Let him go then, said Cuchulain.

Then Laeg went along with the women, and they went past Magh Luada, the Racing Plain, and past the Bile Buada, the Tree of Victory, and past Oenach Emna, the gathering-place of Emain, and to Oenach Fidhga, the gathering-place of the woods; and it was there Aedh Abrat used to be with his daughters. And Liban caught Laeg by his shoulder: "You will not escape to-day, Laeg," she said, "unless you are protected by a woman." "That is not what we were much used to up to this," said Laeg, "to be under women's protection." "My grief for ever, Cuchulain not to be in your place now!" said Liban. "I would be glad indeed he to be here," said Laeg.
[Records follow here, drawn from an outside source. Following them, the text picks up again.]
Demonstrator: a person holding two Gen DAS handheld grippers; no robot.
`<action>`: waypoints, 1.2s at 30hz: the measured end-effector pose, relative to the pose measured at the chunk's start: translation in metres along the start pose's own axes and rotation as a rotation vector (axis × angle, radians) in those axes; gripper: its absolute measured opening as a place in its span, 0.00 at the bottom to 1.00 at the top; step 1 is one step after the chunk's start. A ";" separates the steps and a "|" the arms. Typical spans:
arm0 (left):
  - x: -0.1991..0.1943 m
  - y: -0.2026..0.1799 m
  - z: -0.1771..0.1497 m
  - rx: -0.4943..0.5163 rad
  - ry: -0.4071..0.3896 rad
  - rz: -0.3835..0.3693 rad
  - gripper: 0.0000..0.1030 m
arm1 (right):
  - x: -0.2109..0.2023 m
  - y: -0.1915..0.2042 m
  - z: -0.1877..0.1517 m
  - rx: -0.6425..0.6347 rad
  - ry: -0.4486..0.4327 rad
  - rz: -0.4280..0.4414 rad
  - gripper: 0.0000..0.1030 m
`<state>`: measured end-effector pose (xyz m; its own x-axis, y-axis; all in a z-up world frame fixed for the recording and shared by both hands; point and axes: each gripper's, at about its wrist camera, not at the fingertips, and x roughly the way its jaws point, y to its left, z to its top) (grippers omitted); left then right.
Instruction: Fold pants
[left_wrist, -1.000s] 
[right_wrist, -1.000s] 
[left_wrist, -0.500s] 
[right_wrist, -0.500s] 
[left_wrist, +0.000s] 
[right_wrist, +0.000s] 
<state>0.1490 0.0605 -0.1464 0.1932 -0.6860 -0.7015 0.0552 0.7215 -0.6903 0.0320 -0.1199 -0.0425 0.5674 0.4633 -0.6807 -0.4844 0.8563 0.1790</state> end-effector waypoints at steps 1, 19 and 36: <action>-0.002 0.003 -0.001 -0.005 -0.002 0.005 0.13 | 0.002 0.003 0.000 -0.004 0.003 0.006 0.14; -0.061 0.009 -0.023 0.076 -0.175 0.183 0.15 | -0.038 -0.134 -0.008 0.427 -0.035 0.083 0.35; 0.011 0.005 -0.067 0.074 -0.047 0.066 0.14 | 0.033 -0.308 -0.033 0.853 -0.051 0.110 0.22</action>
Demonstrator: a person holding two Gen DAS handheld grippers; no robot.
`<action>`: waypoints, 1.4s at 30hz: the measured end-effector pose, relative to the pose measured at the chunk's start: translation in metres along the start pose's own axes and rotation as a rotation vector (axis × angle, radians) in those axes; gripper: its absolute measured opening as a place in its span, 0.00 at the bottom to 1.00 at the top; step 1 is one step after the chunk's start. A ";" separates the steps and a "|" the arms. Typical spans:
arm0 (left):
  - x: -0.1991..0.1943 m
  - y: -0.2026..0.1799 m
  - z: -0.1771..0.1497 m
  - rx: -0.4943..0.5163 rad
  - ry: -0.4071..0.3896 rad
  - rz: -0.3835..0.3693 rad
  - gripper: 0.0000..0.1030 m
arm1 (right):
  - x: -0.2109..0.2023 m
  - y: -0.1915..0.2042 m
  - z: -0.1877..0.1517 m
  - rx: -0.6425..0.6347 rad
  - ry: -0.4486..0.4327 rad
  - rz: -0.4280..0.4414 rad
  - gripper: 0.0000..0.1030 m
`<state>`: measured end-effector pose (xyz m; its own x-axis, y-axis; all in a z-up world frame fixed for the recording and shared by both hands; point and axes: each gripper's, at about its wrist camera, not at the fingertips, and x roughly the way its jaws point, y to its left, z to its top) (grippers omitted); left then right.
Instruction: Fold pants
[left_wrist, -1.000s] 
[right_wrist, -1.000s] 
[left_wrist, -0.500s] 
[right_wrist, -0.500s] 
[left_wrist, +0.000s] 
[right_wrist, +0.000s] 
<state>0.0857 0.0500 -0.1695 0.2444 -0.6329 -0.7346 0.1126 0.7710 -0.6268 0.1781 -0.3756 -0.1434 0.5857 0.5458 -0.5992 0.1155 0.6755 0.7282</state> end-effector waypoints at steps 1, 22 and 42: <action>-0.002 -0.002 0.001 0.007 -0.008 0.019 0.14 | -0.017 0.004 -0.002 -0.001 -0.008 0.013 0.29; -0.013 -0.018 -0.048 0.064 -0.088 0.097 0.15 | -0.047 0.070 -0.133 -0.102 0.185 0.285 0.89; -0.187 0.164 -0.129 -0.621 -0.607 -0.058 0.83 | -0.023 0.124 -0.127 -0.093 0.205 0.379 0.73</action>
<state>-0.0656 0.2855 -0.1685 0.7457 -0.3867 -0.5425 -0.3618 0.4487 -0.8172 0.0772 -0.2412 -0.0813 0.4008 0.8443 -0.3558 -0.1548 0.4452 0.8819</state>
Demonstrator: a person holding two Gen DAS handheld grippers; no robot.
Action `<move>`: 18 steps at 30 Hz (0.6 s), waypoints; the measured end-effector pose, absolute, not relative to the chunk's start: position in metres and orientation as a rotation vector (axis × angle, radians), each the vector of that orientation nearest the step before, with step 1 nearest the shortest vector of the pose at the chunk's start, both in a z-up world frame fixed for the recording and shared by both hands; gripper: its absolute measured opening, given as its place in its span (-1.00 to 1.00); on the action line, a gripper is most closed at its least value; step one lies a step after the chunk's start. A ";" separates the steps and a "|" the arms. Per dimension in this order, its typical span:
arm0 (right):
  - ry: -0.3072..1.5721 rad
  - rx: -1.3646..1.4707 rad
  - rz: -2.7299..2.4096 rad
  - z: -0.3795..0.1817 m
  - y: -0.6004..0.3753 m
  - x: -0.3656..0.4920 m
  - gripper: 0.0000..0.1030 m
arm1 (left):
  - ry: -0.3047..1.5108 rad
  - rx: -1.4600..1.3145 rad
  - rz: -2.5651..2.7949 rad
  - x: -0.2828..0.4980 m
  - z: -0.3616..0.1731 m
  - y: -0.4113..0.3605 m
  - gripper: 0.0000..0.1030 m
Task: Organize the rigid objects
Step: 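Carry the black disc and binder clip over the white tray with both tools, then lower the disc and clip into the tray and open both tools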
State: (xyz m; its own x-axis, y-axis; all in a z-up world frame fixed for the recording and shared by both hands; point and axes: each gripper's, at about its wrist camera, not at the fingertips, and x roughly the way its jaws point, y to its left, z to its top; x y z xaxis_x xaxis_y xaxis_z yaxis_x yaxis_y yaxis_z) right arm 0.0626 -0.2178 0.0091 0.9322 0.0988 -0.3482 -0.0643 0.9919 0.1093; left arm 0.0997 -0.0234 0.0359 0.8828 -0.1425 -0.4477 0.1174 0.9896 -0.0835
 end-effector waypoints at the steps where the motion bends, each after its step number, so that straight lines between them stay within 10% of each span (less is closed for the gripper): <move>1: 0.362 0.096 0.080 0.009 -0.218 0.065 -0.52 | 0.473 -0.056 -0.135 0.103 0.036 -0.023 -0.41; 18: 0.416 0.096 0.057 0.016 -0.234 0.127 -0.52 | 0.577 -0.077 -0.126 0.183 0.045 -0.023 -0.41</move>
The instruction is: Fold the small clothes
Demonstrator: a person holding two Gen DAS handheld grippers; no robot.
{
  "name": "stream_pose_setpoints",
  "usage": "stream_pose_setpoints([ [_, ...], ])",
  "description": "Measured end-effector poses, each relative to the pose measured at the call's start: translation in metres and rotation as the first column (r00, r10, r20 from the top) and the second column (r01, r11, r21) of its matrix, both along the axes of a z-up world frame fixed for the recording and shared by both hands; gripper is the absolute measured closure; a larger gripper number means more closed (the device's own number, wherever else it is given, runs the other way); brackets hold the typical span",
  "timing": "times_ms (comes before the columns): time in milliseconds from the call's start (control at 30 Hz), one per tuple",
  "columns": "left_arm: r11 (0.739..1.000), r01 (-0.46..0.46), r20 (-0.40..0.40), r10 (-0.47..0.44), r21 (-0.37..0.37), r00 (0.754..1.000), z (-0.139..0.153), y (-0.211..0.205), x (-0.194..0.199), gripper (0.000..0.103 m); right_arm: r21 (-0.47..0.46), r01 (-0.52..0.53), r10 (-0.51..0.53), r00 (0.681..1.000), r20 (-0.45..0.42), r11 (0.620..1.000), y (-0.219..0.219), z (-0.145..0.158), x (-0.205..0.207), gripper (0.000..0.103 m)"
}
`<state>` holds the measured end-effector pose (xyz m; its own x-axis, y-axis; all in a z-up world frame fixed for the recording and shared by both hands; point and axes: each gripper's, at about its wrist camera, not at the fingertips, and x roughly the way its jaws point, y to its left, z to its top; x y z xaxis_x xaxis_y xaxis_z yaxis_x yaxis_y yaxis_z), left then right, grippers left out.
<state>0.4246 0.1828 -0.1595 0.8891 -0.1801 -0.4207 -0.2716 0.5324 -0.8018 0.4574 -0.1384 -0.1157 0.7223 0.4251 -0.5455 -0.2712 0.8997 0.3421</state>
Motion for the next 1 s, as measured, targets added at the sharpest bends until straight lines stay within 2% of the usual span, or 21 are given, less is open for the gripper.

They went away then towards the Island of Labraid, and when they came to the lake they saw a little copper ship upon the water before them. Then they went into the ship, and they came to the island, and there they went to the door of a house. And they saw a man coming towards them, and Liban said to him: "Where is Labraid of the quick sword?" And the man said: "Labraid is putting courage into the people, and he is gathering them for battle. There will be great slaughter made there, that will fill the plain of Fidgha."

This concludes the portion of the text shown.